You can see here the confusing results that you'll get if used for restriction (I have no idea of why for the issubclass check they do not apply an "if cls == cls" optimization


    # https://stackoverflow.com/questions/52168971/instancecheck-overwrite-shows-no-effect-what-am-i-doing-wrong

class Meta1(type):
    def __instancecheck__(cls, inst):
        """Implement isinstance(inst, cls)."""
        print("__instancecheck__")
        #return super().__instancecheck__(inst)
        return False
    
    def __subclasscheck__(cls, sub):
        """Implement issubclass(sub, cls)."""
        print("__subclasscheck__")
        #return super().__subclasscheck__(sub)
        return False
    

class Person1(metaclass=Meta1):
    pass

class Worker1(Person1):
    pass


p1 = Person1()
print(isinstance(p1, Person1))
# True
# it uses the optimization and our custom __isinstance__ is not even invoked
# type(p1) 

print("------------------------")

p1 = Worker1()
print(isinstance(p1, Person1))
# False
# the optimization returns False, so it invokes our custom __isinstance__ that returns False

print("------------------------")

print(issubclass(Person1, Person1))
# False
# __subclasscheck__ is invoked and returns False

print("------------------------")

print(issubclass(Worker1, Person1))
# False
# __subclasscheck__ is invoked and returns False
print("------------------------")



This machinery was added to python in part to give "extra powers" to abstract classes. It makes easier performing "multiple duck type checks". Let's say you need an object that conforms to an "interface" defined by an abc, but you don't need it to inherit from that class, you just want it to have those methods (duck typing). Furthermore let's say you don't need just one method of the abc, but all or many of them. Checking beforehand if all those methods exist rather than calling methods in the object until one of them fails cause it's not implemented seems like a better option. The __subclasshook__ was born for that. You can define a @classmethod def __subclasshook__(cls, subclass) for that. abc's have ABCMeta as metaclass, and __isinstance__ and __issubclass__ have been defined in it, and both of them will invoke the __subclasshook__ of that abstract class if it exists. The source code for this is in _py_abc.py.

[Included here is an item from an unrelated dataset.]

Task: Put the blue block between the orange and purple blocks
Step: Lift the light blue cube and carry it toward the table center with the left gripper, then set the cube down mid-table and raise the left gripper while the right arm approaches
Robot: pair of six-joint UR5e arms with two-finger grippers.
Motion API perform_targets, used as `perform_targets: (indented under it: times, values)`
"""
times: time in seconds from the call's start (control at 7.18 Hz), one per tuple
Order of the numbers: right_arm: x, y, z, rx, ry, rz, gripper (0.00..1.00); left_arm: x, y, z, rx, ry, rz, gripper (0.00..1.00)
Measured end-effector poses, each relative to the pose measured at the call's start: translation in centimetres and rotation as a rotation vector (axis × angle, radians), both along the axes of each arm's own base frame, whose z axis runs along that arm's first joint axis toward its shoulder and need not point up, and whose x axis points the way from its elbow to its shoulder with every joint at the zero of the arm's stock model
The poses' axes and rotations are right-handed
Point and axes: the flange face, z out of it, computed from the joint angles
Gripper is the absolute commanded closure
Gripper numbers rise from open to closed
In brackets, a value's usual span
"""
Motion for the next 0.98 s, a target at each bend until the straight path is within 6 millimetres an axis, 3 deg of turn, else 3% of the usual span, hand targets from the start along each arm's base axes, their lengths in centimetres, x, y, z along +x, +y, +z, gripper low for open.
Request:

from abc import ABC, abstractmethod

class Movable(ABC):
    @abstractmethod
    def move_rigth(self, x):
        pass

    @abstractmethod
    def move_left(self, x):
        pass

    @classmethod
    def __subclasshook__(cls, C):
        # Both isinstance() and issubclass() checks will call into this (through ABCMeta.__instancecheck__, ABCMeta.__subclasscheck__ )
        if cls is Movable:
            # Note that you generally check if the first argument is the class itself. 
            # That's to avoid that subclasses "inherit" the __subclasshook__ instead of using normal subclass-determination.
            return hasattr(C, "move_right") and hasattr(C, "move_left")
        return NotImplemented


class Button:
    def move_right(self, x):
        print("moving rigth")

    def move_left(self, x):
        print("moving left")

# Button is a Movable in duck-typing and structural typing terms
# but it does not strictly implement the Movable "interface" (it does not inherit from Movable)
# thanks to the __subclasshook__ both checks below are true

if issubclass(Button, Movable):
    bt = Button()
    bt.move_right(4)
    bt.move_left(2)


bt = Button()
if isinstance(bt, Movable):
    bt.move_right(4)
    bt.move_left(2)


#moving rigth
#moving left
#moving rigth
#moving left


This discussion probably explains all this quite better than this post :-)

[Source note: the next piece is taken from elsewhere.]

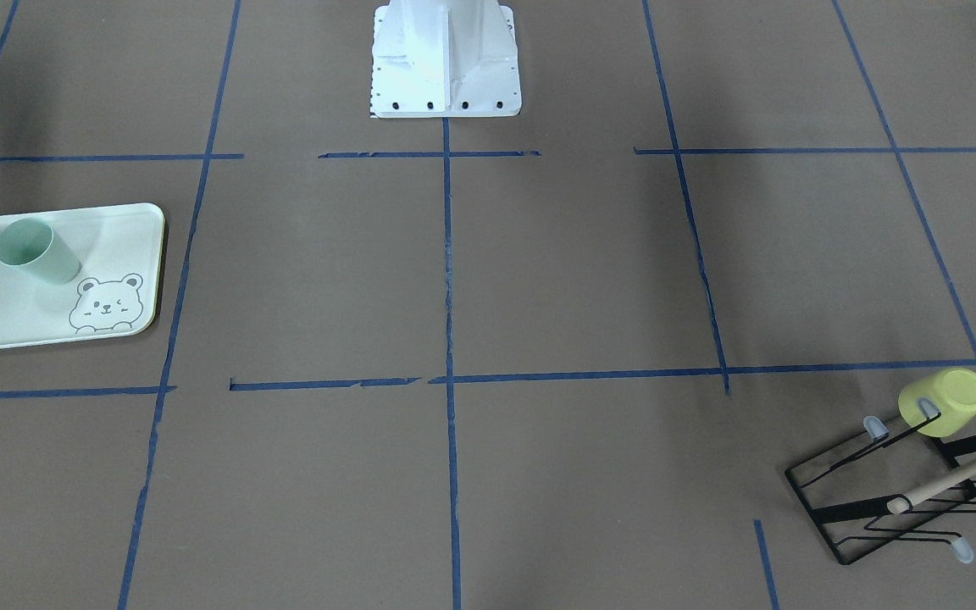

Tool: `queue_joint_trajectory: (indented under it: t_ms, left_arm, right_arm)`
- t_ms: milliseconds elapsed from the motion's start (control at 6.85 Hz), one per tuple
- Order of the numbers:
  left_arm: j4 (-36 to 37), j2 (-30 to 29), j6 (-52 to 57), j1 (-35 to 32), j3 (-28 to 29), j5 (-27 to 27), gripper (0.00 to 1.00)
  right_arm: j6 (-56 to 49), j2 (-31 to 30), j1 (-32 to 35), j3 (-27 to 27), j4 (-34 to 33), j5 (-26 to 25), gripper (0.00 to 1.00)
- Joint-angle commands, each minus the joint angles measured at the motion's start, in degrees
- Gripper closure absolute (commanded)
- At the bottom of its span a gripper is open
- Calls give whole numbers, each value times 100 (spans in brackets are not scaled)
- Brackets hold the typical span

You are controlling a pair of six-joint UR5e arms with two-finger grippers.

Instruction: Left arm grabs green cup and hands to right arm on tray

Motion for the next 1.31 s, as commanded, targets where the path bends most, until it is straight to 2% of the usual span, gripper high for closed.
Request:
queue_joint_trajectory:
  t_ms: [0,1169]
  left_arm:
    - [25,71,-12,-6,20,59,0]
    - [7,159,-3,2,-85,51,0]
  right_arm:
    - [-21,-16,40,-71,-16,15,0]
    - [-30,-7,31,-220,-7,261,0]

Additionally there's an alternative/complementary way to declare that a class complains with the "interface" defined by an abc, the ABCMeta.register method. With this you declare that specific classes complain with the "interface" rather than defining the conditions to comply with it, as you do with __subclasshook__. The collections.abc module is a very interesting sample of the use of these mechanisms.